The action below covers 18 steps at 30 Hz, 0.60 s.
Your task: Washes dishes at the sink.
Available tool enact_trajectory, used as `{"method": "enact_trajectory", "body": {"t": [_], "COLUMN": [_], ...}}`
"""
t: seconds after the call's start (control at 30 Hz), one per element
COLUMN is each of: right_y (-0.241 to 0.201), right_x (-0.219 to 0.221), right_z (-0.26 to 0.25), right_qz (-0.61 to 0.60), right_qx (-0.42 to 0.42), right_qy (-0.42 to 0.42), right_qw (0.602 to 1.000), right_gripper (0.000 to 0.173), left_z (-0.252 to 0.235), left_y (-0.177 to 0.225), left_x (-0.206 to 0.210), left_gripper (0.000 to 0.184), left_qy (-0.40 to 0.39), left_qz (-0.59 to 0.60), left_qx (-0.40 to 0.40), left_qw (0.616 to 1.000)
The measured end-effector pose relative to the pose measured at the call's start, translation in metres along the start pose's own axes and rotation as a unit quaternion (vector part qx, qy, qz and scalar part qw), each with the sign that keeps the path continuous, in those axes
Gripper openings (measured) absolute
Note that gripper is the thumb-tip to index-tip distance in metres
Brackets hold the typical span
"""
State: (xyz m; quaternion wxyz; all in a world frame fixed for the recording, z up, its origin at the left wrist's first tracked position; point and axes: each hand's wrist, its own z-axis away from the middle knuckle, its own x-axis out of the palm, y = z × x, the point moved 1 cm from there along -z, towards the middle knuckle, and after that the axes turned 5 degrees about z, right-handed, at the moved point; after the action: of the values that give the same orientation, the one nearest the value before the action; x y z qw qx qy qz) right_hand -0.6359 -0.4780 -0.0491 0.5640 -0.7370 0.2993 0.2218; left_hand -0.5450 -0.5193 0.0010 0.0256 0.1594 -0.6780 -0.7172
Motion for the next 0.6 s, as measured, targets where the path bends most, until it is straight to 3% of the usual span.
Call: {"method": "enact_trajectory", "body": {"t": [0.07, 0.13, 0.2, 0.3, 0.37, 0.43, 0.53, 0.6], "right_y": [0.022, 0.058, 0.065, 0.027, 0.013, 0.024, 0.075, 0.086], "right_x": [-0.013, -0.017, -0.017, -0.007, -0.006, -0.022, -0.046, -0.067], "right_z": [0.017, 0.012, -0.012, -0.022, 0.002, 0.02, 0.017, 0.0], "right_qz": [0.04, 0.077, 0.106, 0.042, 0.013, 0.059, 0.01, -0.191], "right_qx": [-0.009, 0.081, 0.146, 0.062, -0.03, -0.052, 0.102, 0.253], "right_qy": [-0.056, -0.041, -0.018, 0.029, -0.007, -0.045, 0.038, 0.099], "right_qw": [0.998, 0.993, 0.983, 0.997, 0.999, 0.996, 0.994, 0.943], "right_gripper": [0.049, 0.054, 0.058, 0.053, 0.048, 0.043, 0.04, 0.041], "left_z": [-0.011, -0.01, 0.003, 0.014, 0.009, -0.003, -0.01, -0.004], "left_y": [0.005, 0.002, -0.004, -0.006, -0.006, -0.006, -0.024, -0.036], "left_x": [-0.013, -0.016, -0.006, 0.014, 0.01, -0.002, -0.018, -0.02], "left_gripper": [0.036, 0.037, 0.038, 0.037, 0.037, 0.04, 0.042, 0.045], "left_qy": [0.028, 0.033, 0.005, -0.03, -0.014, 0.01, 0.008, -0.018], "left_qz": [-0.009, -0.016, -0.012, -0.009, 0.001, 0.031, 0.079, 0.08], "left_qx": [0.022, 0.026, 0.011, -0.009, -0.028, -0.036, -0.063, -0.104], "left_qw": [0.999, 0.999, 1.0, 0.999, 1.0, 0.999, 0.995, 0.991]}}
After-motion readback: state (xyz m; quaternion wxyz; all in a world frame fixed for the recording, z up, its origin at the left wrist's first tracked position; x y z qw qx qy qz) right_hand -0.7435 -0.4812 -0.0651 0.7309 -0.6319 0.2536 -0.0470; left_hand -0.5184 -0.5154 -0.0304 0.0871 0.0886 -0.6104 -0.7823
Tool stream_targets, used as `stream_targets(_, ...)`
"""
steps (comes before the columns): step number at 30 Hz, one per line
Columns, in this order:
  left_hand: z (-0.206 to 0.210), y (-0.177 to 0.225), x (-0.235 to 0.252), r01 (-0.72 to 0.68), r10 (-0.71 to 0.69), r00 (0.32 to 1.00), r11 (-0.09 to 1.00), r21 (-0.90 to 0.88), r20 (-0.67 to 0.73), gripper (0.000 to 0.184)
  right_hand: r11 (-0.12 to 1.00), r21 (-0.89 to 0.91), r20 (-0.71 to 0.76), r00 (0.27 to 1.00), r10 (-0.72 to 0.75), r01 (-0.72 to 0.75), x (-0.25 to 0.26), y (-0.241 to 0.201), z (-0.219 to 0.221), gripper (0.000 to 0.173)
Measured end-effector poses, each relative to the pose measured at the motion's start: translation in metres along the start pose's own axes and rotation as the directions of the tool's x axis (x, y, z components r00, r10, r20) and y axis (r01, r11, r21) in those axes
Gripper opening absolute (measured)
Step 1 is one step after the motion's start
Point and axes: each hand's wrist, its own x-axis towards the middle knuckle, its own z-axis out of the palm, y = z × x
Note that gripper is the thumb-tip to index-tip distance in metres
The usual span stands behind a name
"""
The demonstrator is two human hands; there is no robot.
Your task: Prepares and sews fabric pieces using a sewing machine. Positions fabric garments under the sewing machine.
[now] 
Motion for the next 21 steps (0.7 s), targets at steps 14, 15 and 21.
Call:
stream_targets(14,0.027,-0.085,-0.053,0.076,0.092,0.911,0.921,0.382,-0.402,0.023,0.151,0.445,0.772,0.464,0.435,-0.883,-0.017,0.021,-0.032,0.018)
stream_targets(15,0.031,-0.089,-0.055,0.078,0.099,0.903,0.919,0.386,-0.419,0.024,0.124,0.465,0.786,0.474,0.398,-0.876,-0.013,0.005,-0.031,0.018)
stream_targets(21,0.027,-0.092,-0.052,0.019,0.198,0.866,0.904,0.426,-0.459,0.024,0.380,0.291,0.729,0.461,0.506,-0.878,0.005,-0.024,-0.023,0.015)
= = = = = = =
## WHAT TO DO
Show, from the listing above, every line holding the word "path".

## ANSWER SPACE
The measured end-effector pose relative to the pose measured at the call's start, translation in metres along the start pose's own axes and rotation as a unit quaternion (vector part qx, qy, qz and scalar part qw), each with the sign that keeps the path continuous, in those axes
Motion for the next 0.6 s, as measured, targets where the path bends most, until it is straight to 3% of the usual span.

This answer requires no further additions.